Associate Professor Robyn Jamieson
Associate Professor Robyn Jamieson leads the Eye Genetics Group. Her research focuses on diseases that cause retinal degeneration, one of the most prevalent causes of blindness, affecting approximately 1 in 3000 people, both children and adults.
“Some retinal diseases occur in childhood,” Robyn says, “while others develop in adulthood. All have a profound impact on the individual and on society, with significant attendant costs. The associated visual impairment is irreversible, currently untreatable, generally worsens with age, and frequently leads to complete blindness.
“For some cases of retinal disease, there are significant new advances in treatment, with improvement in vision reported after trials using gene therapy. In order for patients to access these potentially sight-restoring trials, and for scientists and doctors to develop new therapeutic strategies, we need to know more about the underlying genetic error in patients.”
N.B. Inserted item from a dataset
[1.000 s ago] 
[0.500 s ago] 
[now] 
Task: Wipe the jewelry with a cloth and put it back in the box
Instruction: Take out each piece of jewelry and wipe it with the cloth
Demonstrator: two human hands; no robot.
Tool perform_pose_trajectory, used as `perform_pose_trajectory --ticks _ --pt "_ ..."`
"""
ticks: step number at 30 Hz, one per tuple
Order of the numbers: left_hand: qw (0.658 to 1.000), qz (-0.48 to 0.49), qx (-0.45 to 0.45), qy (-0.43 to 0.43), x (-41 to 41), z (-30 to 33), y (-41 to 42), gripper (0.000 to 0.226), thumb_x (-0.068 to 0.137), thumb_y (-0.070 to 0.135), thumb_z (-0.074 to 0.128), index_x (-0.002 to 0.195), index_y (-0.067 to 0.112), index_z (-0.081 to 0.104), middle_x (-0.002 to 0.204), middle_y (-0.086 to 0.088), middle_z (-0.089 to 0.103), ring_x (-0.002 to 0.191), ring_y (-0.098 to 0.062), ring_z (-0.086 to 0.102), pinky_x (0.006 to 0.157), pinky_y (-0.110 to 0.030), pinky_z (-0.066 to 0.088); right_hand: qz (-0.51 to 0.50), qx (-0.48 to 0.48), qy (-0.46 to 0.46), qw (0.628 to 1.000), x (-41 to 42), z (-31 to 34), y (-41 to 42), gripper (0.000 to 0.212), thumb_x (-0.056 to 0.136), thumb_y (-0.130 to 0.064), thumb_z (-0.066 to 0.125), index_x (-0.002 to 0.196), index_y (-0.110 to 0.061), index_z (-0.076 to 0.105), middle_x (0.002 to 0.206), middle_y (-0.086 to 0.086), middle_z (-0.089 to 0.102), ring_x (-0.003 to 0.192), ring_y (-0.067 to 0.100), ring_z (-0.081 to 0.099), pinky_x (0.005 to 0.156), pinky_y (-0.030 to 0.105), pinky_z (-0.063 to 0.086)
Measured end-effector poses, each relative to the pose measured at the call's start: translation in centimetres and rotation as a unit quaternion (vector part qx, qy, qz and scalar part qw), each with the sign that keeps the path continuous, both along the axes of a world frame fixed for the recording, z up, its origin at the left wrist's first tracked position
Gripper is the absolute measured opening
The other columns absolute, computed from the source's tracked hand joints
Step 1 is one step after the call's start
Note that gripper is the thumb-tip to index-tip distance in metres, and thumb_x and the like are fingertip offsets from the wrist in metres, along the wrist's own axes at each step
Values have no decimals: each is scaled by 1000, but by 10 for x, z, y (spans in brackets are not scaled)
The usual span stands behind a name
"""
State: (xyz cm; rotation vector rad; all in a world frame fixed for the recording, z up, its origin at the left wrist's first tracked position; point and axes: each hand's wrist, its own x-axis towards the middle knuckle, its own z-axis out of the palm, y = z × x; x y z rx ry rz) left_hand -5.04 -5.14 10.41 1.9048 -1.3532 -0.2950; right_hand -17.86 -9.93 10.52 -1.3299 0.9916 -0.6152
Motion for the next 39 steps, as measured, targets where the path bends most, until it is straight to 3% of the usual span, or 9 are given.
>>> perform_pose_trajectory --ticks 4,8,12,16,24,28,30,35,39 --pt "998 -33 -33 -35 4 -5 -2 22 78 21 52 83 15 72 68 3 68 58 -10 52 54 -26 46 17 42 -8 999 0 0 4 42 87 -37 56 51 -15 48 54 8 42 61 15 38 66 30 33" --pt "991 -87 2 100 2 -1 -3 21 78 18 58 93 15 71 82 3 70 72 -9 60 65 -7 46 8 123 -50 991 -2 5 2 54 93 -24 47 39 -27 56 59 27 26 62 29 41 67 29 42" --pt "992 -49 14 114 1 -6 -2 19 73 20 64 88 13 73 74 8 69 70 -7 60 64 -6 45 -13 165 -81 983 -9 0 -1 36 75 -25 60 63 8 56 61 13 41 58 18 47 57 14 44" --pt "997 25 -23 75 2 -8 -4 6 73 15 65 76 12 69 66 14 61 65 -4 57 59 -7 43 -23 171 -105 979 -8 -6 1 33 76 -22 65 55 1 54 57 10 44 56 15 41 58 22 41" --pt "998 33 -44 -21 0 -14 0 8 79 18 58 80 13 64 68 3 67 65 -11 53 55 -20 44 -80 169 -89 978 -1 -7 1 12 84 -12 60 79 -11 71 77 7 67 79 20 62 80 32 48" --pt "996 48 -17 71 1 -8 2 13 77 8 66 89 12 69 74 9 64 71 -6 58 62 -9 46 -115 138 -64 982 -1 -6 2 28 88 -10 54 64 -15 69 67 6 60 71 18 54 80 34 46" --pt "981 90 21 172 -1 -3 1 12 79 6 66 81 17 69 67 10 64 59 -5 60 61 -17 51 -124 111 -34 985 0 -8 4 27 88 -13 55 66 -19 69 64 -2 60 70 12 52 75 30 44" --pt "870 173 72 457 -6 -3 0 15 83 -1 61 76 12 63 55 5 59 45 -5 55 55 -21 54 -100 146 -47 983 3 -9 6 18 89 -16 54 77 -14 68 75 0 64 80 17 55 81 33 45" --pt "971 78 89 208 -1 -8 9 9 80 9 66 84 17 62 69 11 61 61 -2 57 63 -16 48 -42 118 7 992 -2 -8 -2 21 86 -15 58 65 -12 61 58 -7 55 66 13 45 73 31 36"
Robyn works closely with patients at the Children’s Hospital Westmead and has already discovered 12 genes that cause retinal degeneration and other eye disorders, but she’s aware that there are many more. She now aims to identify additional genetic causes of retinal degeneration using a new technique called Next Generation Sequencing, where every gene in an individual can be sequenced at once. This research, combined with studies of how the affected genes and proteins work, will allow her to find new ways to prevent or cure blindness.
“Blindness and impaired vision are extremely disabling for many in our community. There are often limited treatment options, and many of the underlying causes are not known. My research aims to use new ways to analyse the human genome to identify genetic causes and understand how they lead to blindness.”